I am having a problem logging into another computer. I am using Windows Vista on both computers.

Computer A and computer B are the exact same, they were purchased even on the same day.

Computer A has a printer and computer B does not. Both A and B are able to reach the internet, and A can log into B. B cannot log into A. Whenever I try to access it though "Start>Network" I receive this message:










I have tried when all firewalls were disabled. Still the same message.

Any help would be great.


----------



## sfedder (Jul 18, 2007)

*Re: Network Error: Logon Failure*

Is the same user account with the same username and password being used on both boxes (I am assuming this is not on a domain)? Are both computers on the same workgroup?
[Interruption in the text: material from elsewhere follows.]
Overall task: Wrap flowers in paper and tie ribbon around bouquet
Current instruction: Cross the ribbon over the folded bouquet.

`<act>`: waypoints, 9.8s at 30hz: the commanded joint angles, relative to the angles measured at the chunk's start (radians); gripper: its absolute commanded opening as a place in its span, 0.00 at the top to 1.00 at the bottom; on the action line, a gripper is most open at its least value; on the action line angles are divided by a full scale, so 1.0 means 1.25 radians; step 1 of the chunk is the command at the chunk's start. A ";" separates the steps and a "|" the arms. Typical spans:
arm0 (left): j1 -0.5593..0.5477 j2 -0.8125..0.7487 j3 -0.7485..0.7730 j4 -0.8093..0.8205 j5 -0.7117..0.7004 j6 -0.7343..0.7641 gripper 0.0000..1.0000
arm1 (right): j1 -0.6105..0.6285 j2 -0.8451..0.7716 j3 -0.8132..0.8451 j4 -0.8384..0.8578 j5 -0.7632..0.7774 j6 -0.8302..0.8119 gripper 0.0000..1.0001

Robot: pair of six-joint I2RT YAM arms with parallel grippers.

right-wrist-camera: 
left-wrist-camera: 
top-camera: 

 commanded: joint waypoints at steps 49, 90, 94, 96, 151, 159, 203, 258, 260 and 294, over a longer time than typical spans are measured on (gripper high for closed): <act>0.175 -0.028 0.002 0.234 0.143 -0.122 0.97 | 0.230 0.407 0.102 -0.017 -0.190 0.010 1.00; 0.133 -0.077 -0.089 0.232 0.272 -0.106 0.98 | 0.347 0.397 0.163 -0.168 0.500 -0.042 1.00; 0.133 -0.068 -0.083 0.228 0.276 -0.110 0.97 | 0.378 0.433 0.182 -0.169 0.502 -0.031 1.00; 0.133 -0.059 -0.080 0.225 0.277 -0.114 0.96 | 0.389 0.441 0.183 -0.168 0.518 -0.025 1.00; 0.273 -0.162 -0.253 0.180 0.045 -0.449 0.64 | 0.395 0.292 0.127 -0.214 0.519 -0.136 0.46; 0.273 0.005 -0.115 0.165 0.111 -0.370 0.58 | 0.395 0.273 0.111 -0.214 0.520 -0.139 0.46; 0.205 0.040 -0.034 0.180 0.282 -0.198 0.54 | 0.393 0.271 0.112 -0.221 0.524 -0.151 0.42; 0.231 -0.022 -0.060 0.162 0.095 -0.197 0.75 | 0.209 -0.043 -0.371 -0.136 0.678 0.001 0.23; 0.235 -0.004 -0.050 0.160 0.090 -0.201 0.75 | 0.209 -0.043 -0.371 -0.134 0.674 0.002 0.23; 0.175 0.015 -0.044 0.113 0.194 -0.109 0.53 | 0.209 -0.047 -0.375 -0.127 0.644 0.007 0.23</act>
By "logging on" I assume you mean you are trying to access shares on the other computer via Network Neighborhood...

You may want to check out the user account permissions on each to see that they are the same (i.e. are both administrator accounts) - you can assign permissions to specific users in Windows Settings/Security Settings/User Rignts Assignment in the global policy editor.


----------



## sfedder (Jul 18, 2007)

*Re: Network Error: Logon Failure*

Also make sure they both have file and printer sharing installed and enabled for the LAN adapter. Check all the discovery / sharing settings and workgroup settings - See the article http://www.microsoft.com/technet/network/evaluate/vista_fp.mspx#E1C
for info on how to check this on the computers...


----------



## PuffyTacos (Jul 19, 2007)

*Re: Network Error: Logon Failure*

sfedder, thanks for your help. that led me in the right direction.

I was able to solve the problems with this page:

http://tech.yahoo.com/blog/null/18648

Yahoo was quite helpful


----------



## sfedder (Jul 18, 2007)

glad it was of help


----------